9. Interview

3.8K 782 124
                                    

Suasana di dalam ruangan itu sungguh senyap untuk beberapa saat. Padahal di dalamnya terdapat dua orang yang duduk saling berhadapan. Lisa yang ada di kursi kerjanya, sedangkan Jisoo yang kini duduk di hadapan gadis itu.

Sedikit pun, Lisa tidak pernah membayangkan ini akan terjadi. Bagaimana bisa dari 10 juta jiwa di Seoul, sosok inilah yang harus Lisa interview untuk menjadi karyawan barunya?

Lisa sendiri bahkan sudah mengatakan melalui pesan, bahwa ia berharap tak pernah bertemu dengan sosok itu lagi. Tapi baru dua hari berlalu, ia sudah dipertemukan dengan sosok itu lagi.

Tapi bukankah ia harus profesional? Lisa sangat menbutuhkan pegawai baru karena Coffee Shopnya ini sudah kualahan ketika pelanggan datang.

Mulai membuka lembaran surat lamaran Jisoo, ia membacanya sekilas. Dari pengalaman, Jisoo cukup memiliki banyak. Hanya saja, semua itu tak pernah bertahan lama.

"Kau punya asma?" Untuk apa sebenarnya Lisa bertanya? Apa ia lupa bahwa yang membawa Jisoo ke rumah sakit ketika kambuh adalah dirinya?

Lisa sebenarnya tidak membutuhkan jawaban. Ia sudah tahu. Hanya saja Lisa merasa cukup terkejut jika Jisoo mencantumkan riwayat penyakitnya itu di dalam curriculum vitae. Bukankah jika orang lain, pasti akan menolak Jisoo sebagai calon pegawai baru?

"Aku bisa bekerja dengan baik. Asmaku tidak berat." Lisa yang mendengar itu tidak yakin.

Dokter yang memeriksa Jisoo bilang, jika Jisoo memiliki penyakit itu sejak bayi. Pasti berat menanggung beban itu seumur hidupnya.

Ah, kenapa sisi kemanusiaan Lisa harus muncul sekarang? Ia tidak pernah seperti ini. Lisa selalu berpikir logis mengenai apa pun. Namun ketika berhadapan dengan Jisoo, rasa iba muncul berkali-kali lipat.

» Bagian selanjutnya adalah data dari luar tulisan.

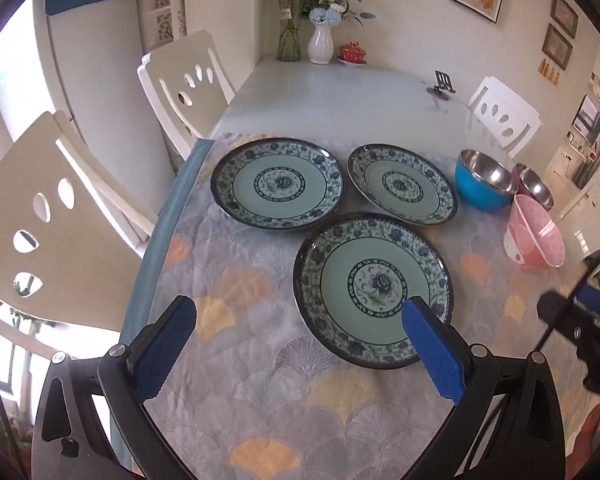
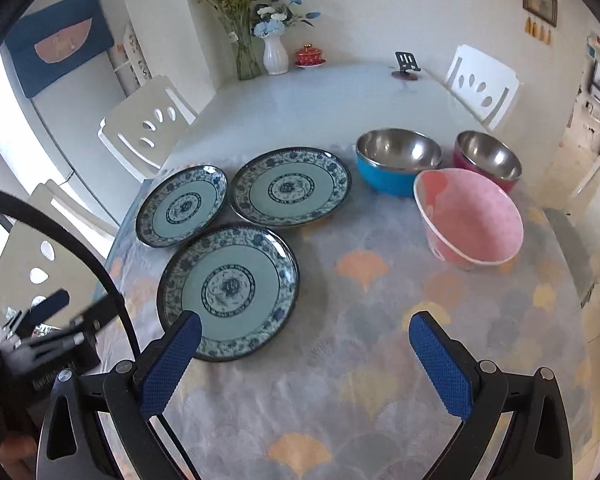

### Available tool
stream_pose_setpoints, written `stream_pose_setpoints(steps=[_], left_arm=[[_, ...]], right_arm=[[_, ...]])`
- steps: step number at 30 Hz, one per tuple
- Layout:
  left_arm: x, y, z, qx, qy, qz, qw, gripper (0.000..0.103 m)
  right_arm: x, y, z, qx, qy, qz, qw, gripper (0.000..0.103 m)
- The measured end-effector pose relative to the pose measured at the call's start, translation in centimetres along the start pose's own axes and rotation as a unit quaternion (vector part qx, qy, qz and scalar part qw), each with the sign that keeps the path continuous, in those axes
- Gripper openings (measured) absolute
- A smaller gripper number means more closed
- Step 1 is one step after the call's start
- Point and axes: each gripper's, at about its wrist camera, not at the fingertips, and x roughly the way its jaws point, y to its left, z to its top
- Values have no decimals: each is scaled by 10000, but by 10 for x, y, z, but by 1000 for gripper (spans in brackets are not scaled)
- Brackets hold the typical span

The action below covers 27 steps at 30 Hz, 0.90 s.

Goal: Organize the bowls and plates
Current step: 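Move both grippers toward the nearest blue-and-white plate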

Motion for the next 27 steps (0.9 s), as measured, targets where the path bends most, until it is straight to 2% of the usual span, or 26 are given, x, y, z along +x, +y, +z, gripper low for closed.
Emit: stream_pose_setpoints(steps=[4, 10, 27], left_arm=[[5, 8, 3, -37, 40, -74, 10000, 102], [19, 18, 9, -266, 223, -266, 9990, 102], [29, 29, 20, -333, 389, -362, 9980, 102]], right_arm=[[3, 10, 5, -191, -35, -63, 9998, 103], [23, 20, 9, -292, 271, -101, 9992, 103], [45, 23, 16, -298, 464, -226, 9982, 103]])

Membayangkan bagaimana hidup Jisoo yang berat. Walau tidak banyak tahu, tapi Lisa menduga jika Jisoo telah menjadi tulang punggung keluarganya. Terdengar dari jawaban ayah Jisoo ketika Lisa menghubunginya tempo hari.

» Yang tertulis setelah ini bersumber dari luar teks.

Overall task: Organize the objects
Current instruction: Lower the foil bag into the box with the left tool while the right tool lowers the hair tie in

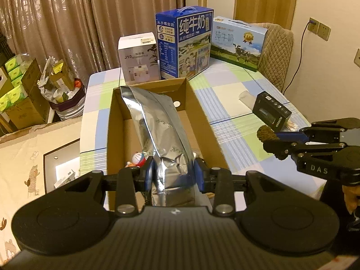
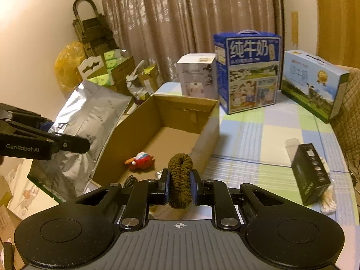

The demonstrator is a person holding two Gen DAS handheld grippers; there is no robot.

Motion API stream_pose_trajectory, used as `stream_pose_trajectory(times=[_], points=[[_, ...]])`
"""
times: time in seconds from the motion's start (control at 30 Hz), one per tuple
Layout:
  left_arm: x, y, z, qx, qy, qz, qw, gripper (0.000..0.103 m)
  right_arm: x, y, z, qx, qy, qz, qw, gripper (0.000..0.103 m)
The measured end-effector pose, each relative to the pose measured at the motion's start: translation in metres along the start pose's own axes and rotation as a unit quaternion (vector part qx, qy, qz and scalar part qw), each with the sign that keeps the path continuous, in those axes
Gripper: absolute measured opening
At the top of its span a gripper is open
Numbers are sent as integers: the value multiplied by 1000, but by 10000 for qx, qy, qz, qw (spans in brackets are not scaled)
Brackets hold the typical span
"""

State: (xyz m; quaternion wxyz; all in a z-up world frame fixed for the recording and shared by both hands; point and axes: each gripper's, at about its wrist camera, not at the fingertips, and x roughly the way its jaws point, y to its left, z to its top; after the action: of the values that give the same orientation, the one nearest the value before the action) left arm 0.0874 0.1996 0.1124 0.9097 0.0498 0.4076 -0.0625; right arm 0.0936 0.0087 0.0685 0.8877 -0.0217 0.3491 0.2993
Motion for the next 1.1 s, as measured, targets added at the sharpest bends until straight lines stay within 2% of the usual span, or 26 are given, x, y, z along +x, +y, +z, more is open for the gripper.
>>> stream_pose_trajectory(times=[0.57,1.1], points=[[28,42,18,126,194,236,9995,31,50,26,27,-69,146,180,9997,15],[61,47,26,225,351,171,9990,31,79,27,31,-26,291,192,9994,15]])
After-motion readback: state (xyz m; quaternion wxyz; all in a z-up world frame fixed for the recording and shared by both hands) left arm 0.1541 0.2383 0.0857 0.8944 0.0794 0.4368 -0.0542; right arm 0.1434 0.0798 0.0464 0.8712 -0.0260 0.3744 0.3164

"Bekerjalah mulai besok." Lihatlah, bahkan bibir itu berucap tanpa mempertimbangkan apa pun.

"Apa kau kasihan padaku---"

"Aku tidak peduli kau memiliki penyakit apa pun. Aku menerimamu karena membutuhkan pegawai secepatnya." Lisa kemudian memasukkan beberapa lembar surat lamaran Jisoo ke dalam laci meja.

"Pastikan penyakitmu tidak kambuh saat bekerja bersamaku. Aku tak mau repot dengan itu."

Selama ini, Jisoo sudah begitu banyak menerima kalimat kasar dari berbagai jenis atasan. Bahkan ayahnya sendiri. Tapi mengapa kali ini perasaannya berbeda. Mengapa rasanya sakit?

Apakah ia berharap Lisa khawatir padanya? Karena sungguh, jawaban Lisa bukanlah sesuatu yang ingin Jisoo dengar. Ia tahu, betapa merepotkannya dia. Tapi mendengarnya dari mulut gadis berponi tipis itu terasa berbeda. Ia... Kecewa?

"Keluarlah. Urusan kita sudah selesai hari ini." Lisa berujar masih dengan mempertahankan suara datarnya.

Menuruti Lisa, gadis berambut hitam panjang itu mulai berdiri. Dia membungkuk sedikit pada Lisa, dan berlalu keluar dari ruangan atasan barunya itu.

Sampai di pintu masuk, ia tak sengaja berpapasan dengan seseorang. Gadis itu terus memandangi punggungnya, seperti berusaha mengingat sesuatu.

"Aku seperti pernah melihat gadis itu," gumam Jennie yang masih berdiri di depan pintu masuk Coffee Shop adiknya.

Lama Jennie berkutat dengan isi kepalanya, barulah ketika beberapa orang menegurnya yang menghalangi jalan membuat Jennie terpaksa menghentikan usahanya untuk mengingat gadis itu.